The agents travel to the computer from where the person's voice is loudest. In addition to voice or laughter recognition, the agents listen for footsteps to determine if a person is moving around the office, and by doing so track their movement to ascertain the direction in which they're going. Using this process, the agents can log users on as far as two computers ahead in the direction in which the user is moving, according to Monash University researcher Arkady Zalslavksy.

It is debatable if this form of voice recognition will takeoff and how comfortable people would feel laughing into a computer. Another major problem is that the program cannot accurately distinguish between people. However, Zalslavksy said the prototype shows that it is possible to marry sound recognition with intelligent agent technology.

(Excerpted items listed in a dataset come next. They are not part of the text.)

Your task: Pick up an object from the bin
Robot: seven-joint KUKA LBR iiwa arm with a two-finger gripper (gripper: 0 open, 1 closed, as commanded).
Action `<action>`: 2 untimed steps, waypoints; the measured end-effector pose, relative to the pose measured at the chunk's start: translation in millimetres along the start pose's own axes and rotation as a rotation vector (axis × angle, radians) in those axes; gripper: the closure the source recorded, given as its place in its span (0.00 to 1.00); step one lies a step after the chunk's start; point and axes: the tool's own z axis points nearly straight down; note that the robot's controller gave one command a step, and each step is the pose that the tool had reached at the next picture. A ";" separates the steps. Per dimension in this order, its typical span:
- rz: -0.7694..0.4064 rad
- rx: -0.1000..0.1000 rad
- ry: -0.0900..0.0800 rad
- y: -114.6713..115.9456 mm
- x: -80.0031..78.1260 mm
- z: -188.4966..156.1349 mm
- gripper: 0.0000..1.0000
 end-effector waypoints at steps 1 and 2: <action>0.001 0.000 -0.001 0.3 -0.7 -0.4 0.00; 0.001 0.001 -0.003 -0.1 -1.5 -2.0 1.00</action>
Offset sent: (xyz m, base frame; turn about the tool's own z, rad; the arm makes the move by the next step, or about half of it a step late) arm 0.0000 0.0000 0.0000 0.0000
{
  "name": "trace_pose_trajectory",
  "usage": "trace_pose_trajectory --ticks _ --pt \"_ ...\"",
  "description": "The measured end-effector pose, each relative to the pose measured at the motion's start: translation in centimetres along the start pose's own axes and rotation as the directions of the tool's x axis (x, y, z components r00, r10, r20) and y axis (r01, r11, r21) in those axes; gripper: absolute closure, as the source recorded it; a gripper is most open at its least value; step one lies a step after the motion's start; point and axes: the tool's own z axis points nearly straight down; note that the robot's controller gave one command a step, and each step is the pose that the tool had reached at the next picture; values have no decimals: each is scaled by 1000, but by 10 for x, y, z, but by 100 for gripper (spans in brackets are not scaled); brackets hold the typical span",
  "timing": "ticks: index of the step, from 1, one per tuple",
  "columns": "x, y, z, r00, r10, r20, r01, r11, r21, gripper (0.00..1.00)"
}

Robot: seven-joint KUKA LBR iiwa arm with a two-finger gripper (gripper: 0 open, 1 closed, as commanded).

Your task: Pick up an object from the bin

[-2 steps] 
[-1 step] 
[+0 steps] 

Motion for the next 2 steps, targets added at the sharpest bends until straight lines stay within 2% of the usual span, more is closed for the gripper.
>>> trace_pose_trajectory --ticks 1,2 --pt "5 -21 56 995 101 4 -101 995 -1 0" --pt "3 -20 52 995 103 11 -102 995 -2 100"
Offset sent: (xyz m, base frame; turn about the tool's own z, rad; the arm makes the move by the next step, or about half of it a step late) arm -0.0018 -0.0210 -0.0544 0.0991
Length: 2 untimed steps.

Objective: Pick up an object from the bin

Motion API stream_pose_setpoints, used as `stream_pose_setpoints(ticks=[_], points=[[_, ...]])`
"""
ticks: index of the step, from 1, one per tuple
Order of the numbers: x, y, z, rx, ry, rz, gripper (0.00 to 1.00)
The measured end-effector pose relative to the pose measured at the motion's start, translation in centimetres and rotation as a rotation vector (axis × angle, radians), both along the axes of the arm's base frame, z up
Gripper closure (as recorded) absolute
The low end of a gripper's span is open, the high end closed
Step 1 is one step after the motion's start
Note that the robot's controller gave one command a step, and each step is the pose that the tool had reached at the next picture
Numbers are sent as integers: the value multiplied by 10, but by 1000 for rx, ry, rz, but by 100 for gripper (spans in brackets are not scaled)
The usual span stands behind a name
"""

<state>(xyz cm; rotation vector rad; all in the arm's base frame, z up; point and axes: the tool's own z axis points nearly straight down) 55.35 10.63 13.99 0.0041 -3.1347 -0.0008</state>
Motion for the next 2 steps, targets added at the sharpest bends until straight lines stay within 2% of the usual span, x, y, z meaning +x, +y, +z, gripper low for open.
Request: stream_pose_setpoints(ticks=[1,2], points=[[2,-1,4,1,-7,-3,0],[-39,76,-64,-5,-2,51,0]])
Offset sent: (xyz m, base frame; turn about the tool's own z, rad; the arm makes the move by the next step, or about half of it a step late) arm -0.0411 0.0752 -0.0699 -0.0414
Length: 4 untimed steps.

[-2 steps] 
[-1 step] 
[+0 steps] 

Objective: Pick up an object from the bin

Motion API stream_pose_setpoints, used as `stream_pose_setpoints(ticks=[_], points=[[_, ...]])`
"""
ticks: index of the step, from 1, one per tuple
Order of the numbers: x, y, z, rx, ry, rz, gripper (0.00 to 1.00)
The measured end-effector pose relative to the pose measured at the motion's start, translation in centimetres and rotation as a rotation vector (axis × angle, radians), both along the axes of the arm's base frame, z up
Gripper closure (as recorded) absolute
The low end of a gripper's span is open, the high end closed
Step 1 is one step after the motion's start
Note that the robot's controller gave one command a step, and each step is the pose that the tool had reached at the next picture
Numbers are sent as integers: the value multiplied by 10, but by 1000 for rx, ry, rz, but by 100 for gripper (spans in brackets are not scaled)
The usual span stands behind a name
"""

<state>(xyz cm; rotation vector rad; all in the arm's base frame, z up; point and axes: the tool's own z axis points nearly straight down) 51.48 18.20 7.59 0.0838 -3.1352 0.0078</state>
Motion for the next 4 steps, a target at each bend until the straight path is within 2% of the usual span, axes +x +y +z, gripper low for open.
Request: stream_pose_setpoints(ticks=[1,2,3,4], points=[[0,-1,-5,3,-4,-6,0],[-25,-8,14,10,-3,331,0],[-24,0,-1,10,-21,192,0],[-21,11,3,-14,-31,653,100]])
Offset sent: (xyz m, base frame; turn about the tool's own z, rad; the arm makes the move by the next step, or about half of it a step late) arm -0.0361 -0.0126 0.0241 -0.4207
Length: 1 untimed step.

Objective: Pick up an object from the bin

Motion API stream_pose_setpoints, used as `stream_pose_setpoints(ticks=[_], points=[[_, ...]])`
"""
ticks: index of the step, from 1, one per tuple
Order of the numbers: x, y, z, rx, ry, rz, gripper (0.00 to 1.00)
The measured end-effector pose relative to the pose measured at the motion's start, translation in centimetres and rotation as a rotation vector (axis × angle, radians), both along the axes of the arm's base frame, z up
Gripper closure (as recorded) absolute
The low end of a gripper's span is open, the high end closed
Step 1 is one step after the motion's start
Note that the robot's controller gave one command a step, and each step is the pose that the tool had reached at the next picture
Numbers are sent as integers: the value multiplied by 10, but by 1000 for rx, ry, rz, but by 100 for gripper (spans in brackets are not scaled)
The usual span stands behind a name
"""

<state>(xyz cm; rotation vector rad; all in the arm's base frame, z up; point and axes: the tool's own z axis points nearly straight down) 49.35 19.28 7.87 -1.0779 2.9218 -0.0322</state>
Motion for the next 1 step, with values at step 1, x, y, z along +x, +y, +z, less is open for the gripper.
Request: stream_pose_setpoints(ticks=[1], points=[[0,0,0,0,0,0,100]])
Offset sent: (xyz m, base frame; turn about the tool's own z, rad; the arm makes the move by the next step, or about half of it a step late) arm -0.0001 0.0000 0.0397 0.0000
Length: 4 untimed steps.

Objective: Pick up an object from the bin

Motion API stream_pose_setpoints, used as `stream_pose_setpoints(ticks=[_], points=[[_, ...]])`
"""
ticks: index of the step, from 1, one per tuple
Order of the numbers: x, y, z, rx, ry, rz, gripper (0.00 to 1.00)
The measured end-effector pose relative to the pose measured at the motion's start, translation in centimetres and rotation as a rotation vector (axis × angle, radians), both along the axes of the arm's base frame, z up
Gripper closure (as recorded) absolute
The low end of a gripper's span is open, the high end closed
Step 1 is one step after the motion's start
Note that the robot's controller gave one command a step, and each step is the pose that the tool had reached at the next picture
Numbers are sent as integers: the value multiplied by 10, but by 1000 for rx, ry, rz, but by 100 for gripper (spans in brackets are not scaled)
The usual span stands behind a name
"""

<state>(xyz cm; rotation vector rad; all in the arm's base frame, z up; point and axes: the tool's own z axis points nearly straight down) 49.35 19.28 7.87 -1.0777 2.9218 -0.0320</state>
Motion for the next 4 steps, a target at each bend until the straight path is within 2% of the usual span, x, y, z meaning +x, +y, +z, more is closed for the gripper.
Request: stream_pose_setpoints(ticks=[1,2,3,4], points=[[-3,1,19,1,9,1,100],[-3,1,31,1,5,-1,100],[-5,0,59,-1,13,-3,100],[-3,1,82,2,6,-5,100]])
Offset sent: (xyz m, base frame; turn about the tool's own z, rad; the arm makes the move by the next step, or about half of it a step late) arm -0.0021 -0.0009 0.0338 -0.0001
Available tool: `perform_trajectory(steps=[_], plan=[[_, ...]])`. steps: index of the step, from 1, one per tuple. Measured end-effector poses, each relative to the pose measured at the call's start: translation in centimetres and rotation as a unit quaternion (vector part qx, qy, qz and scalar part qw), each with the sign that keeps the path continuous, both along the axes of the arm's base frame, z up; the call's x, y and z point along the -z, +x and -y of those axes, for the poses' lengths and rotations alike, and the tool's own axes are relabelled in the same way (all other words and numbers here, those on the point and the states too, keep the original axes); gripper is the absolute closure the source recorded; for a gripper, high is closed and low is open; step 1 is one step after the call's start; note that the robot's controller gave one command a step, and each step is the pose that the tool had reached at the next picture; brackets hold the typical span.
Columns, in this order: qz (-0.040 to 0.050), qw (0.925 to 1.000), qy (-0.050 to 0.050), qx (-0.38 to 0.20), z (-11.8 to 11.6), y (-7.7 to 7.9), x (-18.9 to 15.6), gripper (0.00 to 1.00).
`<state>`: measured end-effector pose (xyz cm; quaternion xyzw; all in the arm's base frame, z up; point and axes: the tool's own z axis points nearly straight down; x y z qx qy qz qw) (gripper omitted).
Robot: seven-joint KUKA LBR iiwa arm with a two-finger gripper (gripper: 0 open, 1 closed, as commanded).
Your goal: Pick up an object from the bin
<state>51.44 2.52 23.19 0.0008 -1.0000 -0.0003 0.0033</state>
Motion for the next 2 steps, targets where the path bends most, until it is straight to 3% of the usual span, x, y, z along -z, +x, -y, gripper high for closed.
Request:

SoundHunter, and voice recognition in general, is part of biometrics, or the use of technology to recognise human biological characteristics, physical or verbal, including voice, fingerprints, irises, retinas and faces.

With the heightened security awareness that came after September 11th, the use of face and iris recognition technology in airports, which had for the most part been confined to labs and Hollywood movies, was seen as a potential net to catch terrorists. While the technology has proven to insufficient for wide scale roll out, innovation within the sector is said to be rapid and the most significant recent development is the use of biometrics in passports.

The EU agreed in early July to embed chips containing biometric data in passports. It has provided €140 million in funding for a feasibility study. The information is to be contained in fingerprints and retinal scans in the passport. This form of data presentation on passports is expected to reduce counterfeiting and fraud. BT's research division BTExtact has developed a prototype of a biometric passport, which features information on a chip, with a hologram of the persons face on the same page of the passport.

In making to move to biometrics in passports, Europe is bound by a deadline set out by the US government. Countries whose citizens have visa-free travel to the US must issue passports with biometric identifiers no later than 26 October 2004.

In Ireland, on 21 July the European Biometric Forum will be held at Media Lab Europe in Dublin. International figures will come to speak at the forum on various aspects of the biometrics including Marek Rejman Green of BTExact, Russ Neumann of the Office of Science and Technology at the White House and Jason Kim of the Korean Information Security Agency.